(TASK TO CARRY OUT): Give back an exact copy of the listing that follows, without the pictures.

(SUPPLIED DATA):

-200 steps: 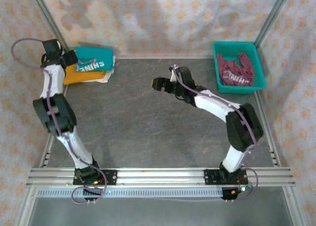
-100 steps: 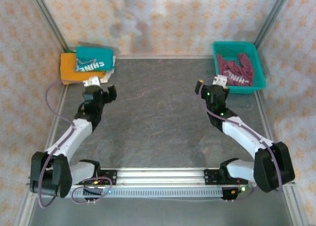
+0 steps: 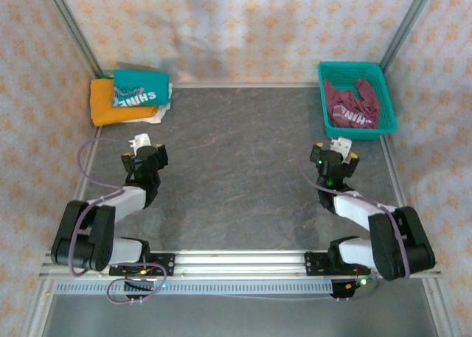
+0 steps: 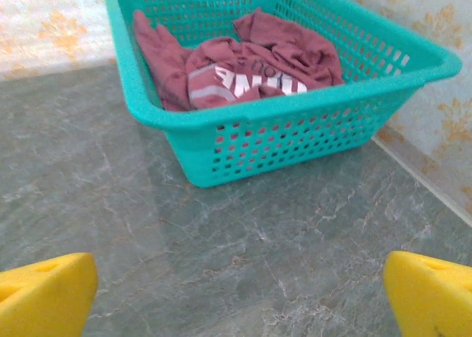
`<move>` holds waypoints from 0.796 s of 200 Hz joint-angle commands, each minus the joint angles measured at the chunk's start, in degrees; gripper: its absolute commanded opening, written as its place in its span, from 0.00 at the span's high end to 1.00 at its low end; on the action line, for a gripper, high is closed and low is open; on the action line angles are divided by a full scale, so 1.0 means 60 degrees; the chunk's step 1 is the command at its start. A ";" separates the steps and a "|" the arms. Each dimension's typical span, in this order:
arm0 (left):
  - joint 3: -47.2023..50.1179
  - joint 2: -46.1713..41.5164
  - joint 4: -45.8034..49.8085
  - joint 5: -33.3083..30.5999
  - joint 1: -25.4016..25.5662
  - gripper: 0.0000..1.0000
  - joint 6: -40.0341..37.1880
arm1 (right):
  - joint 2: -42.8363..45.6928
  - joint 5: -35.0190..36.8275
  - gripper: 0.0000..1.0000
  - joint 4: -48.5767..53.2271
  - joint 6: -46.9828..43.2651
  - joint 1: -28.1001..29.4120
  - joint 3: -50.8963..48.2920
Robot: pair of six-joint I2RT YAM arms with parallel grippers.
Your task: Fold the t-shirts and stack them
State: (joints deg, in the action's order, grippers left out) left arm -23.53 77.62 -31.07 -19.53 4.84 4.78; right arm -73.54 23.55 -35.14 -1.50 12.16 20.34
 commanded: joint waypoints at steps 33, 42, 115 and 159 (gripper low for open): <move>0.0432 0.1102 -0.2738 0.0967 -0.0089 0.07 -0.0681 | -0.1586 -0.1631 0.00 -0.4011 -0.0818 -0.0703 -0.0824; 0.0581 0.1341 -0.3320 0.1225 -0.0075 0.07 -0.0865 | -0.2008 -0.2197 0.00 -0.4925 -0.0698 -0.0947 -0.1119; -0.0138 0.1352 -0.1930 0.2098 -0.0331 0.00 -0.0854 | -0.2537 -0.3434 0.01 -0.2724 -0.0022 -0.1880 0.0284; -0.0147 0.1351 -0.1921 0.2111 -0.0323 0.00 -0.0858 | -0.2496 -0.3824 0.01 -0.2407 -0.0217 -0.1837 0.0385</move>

(YOUR RESPONSE):
-200 steps: 
-100 steps: 
+0 steps: 
+0 steps: 
`<move>` holds waypoints from 0.796 s of 200 Hz joint-angle commands, each minus the joint angles measured at the chunk's start, in degrees; gripper: its absolute commanded opening, written as its place in its span, from 0.00 at the span's high end to 1.00 at its low end; on the action line, for a gripper, high is closed and low is open; on the action line angles are divided by a full scale, so 1.0 means 60 degrees; the chunk's step 1 is the command at its start. A ";" separates the steps and a "|" the arms. Each dimension's typical span, in this order:
arm0 (left):
  - joint 3: -47.2023..50.1179
  - joint 2: -46.1713..41.5164
  - joint 4: -45.8034..49.8085
  - joint 5: -33.3083..30.5999
  - joint 1: -25.4016..25.5662
  - gripper: 0.0000..1.0000
  - joint 6: -40.0341..37.1880
arm1 (right):
  - joint 2: -42.8363..45.6928
  - joint 5: -35.0190..36.8275
  - gripper: 0.0000..1.0000
  - joint 4: -48.5767..53.2271
  - joint 6: -46.9828..43.2651
  - joint 1: -28.1001..29.4120
  - joint 3: -50.8963..48.2920
Robot: pair of six-joint I2RT YAM arms with parallel grippers.
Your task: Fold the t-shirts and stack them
State: (joints deg, in the action's order, grippers left out) left arm -23.53 77.62 -31.07 -19.53 4.84 4.78; right arm -73.54 23.55 -35.14 -1.50 12.16 20.34
 commanded: joint waypoints at steps 33, 42, 115 and 159 (gripper low for open): <move>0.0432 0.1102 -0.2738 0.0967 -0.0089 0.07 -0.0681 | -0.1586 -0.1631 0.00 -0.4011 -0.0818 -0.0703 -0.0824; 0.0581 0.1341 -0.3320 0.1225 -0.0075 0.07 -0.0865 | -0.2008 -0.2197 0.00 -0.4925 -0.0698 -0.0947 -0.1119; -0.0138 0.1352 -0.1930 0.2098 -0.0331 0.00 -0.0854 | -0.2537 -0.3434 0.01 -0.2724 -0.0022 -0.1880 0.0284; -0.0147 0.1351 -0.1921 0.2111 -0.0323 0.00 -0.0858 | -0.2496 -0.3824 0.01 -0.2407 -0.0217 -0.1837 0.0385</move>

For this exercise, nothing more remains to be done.